In the companion study (Bierer and Middlebrooks 2002), we defined the dynamic ranges of single neurons as the range of current levels over which neurons increased their normalized firing rates from 25 to 75% of their maximum rates. Dynamic ranges at the most sensitive cortical recording sites tended to be narrow, only around 1-2 dB. Wider dynamic ranges were measured at cortical sites away from the most sensitive sites, especially for BP + N and TP configurations. Thresholds also varied according to cortical location relative to the most sensitive site. For those reasons, estimates of current levels based on responses at multiple cortical sites would necessarily show wider dynamic ranges than the 1- to 2-dB ranges measured for the most sensitive units. In the present study, we measured the accuracy with which current levels could be signaled by the entire ensemble of neurons recorded by 16-channel probes, including the most sensitive sites as well as more remote sites. Patterns of cortical activity signaled cochlear electrical current levels with considerable accuracy. In many cases, the difference limens for detection of changes in current level were <1 dB, as indicated by d>=  1 for a current increment of 1 dB. We defined the dynamic range for each stimulation channel in each electrode configuration as the range of levels over which the difference limen for detection of changes in electrical current was <= 2 dB. The dynamic ranges varied among electrode configurations.

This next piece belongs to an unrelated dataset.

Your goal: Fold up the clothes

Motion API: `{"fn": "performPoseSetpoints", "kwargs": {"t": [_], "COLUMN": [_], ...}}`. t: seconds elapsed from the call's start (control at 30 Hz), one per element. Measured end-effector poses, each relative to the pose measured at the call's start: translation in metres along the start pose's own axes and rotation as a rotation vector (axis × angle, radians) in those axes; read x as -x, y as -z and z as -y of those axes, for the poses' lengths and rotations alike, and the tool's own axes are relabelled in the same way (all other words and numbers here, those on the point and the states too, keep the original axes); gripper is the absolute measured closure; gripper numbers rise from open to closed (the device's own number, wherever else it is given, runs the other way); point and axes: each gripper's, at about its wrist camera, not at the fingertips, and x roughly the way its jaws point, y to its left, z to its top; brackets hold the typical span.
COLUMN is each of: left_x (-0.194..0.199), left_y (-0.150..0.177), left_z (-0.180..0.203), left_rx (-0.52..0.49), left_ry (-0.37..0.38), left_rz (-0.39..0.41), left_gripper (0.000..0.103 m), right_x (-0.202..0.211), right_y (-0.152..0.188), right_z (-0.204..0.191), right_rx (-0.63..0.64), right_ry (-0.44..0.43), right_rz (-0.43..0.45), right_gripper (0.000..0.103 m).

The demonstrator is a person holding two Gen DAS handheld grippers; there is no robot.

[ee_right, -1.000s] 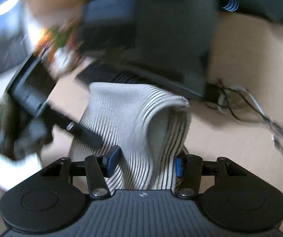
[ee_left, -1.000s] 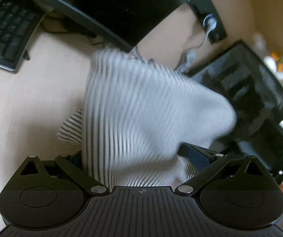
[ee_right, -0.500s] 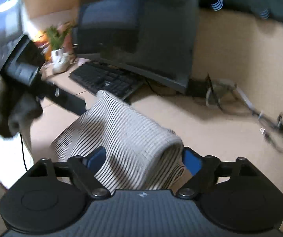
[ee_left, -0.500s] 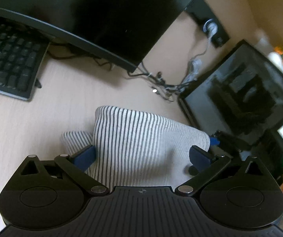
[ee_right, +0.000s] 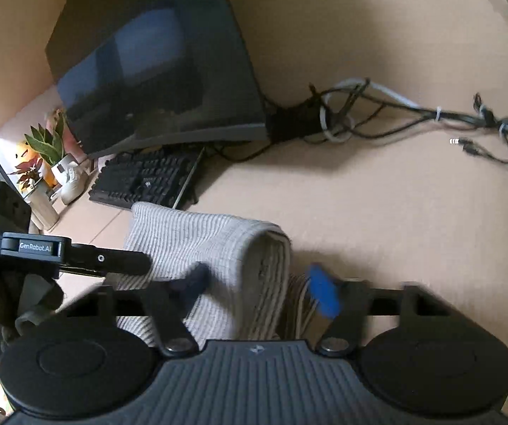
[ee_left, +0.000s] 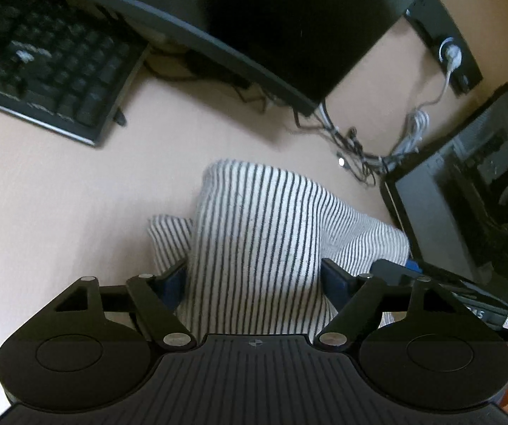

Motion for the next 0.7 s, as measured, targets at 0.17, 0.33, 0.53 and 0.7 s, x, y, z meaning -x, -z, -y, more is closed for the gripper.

Averaged across all subjects, dynamic ranges for MP and BP + N configurations tended to increase with decreasing extent of cochlear electrical field, showing the widest dynamic range for the BP + 0 configuration.

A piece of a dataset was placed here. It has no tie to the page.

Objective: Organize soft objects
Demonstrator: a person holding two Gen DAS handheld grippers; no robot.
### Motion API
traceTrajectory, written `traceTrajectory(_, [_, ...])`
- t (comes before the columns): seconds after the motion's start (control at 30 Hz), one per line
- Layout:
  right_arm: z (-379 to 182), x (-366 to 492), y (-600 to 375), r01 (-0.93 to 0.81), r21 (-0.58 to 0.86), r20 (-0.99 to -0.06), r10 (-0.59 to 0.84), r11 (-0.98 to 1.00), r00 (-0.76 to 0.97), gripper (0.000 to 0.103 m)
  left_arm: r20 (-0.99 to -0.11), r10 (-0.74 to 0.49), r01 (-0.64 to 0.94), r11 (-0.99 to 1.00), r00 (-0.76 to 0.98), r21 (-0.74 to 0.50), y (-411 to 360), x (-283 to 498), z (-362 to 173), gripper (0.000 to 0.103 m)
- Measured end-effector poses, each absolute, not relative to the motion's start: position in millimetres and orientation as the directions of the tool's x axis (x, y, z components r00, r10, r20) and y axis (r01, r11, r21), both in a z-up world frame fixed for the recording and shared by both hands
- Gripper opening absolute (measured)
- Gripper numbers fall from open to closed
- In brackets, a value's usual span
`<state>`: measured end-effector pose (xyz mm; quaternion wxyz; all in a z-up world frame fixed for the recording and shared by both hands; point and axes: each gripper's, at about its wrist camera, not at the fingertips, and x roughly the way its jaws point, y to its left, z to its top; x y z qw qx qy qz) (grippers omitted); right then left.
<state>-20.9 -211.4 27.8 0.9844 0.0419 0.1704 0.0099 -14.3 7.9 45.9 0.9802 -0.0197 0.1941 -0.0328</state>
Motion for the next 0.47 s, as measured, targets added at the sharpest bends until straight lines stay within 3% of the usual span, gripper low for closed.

In the companion study, we noted that cortical thresholds for cochlear stimulation in the TP configuration tended to range widely across the 16 cortical recording sites in each animal. If dynamic ranges were based on the activity of all cortical neurons, then those wide ranges of thresholds would predict wide dynamic ranges for TP stimuli. Contrary to that prediction, TP configurations consistently showed the narrowest dynamic ranges as computed in the present study. One possible explanation for that contrary result is that neurons remote from the centroid of cortical activity might have fired with high trial-by-trial variability so that they did not contribute to the network identification of current level. We tested a condition in which trial-by-trial variability in responses was reduced by averaging across sets of 10 trials. Current-level discrimination improved in that condition, and dynamic ranges in the TP configuration increased. Presumably an awake animal makes sensory judgments based on the activity of many more than 16 cortical neurons. One possibility is that the coordinated activity of many neurons improves the accuracy of level judgments and the width of dynamic ranges in the TP configuration relative to other configurations. Alternatively, the relative differences in sizes of activated populations between TP and other configurations might persist and result in differences in dynamic ranges.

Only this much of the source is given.